Smartphone-based kinematic biomarkers for degenerative cervical myelopathy screening robust to physiological aging
摘要
Distinguishing degenerative cervical myelopathy from natural aging-related functional decline remains a critical challenge in primary care. The standard 10-s grip-and-release test loses specificity in older adults due to aging-induced motor slowing, creating a diagnostic gray zone that confounds risk stratification. Here we present a smartphone-based computer vision framework designed to disentangle pathological motor deficits from physiological aging. In a multicenter study comprising 2340 participants, we identified eight demographically robust kinematic digital biomarkers, including maximum release velocities and inter-finger synchronization. These metrics serve as objective surrogates for corticospinal integrity and maintain biological stability despite muscle senescence. Our model achieved an area under the curve (AUC) of 0.896 (95% CI 0.882–0.909) in the development cohort (80.0% sensitivity, 83.5% specificity), significantly outperforming the conventional 20-cycle threshold (AUC 0.768; P < 0.001). Crucially, this discriminative accuracy remained robust within the diagnostic gray zone.

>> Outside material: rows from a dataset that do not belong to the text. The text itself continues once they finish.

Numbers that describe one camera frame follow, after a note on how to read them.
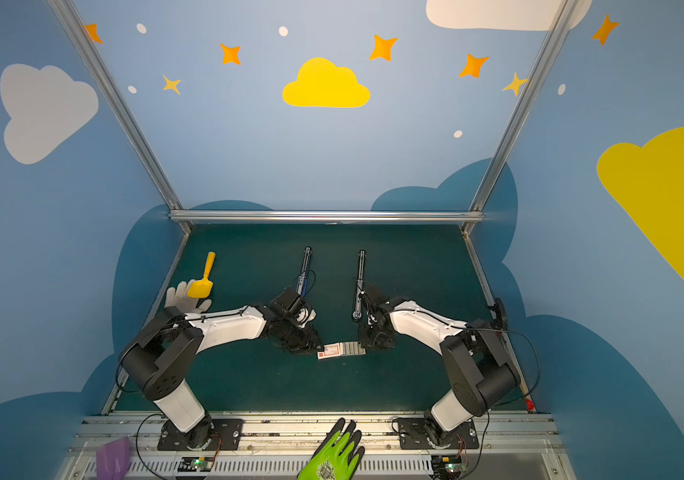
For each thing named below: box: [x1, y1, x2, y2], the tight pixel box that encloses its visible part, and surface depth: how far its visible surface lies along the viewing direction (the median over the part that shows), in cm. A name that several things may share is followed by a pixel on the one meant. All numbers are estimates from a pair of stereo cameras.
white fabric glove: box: [164, 279, 212, 314], surface depth 101 cm
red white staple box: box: [317, 342, 342, 360], surface depth 90 cm
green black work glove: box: [297, 418, 365, 480], surface depth 72 cm
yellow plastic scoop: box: [188, 251, 216, 298], surface depth 106 cm

In the external validation cohort, the model yielded an AUC of 0.856 (95% CI 0.818–0.895), achieving 83.1% sensitivity, 79.9% specificity, 64.1% positive predictive value (PPV), and 91.8% negative predictive value (NPV) at an observed 30% prevalence. By shifting the diagnostic paradigm from the quantity of movement to the quality of kinematic patterns, this tool provides a scalable and objective solution for DCM risk stratification in aging populations within primary care.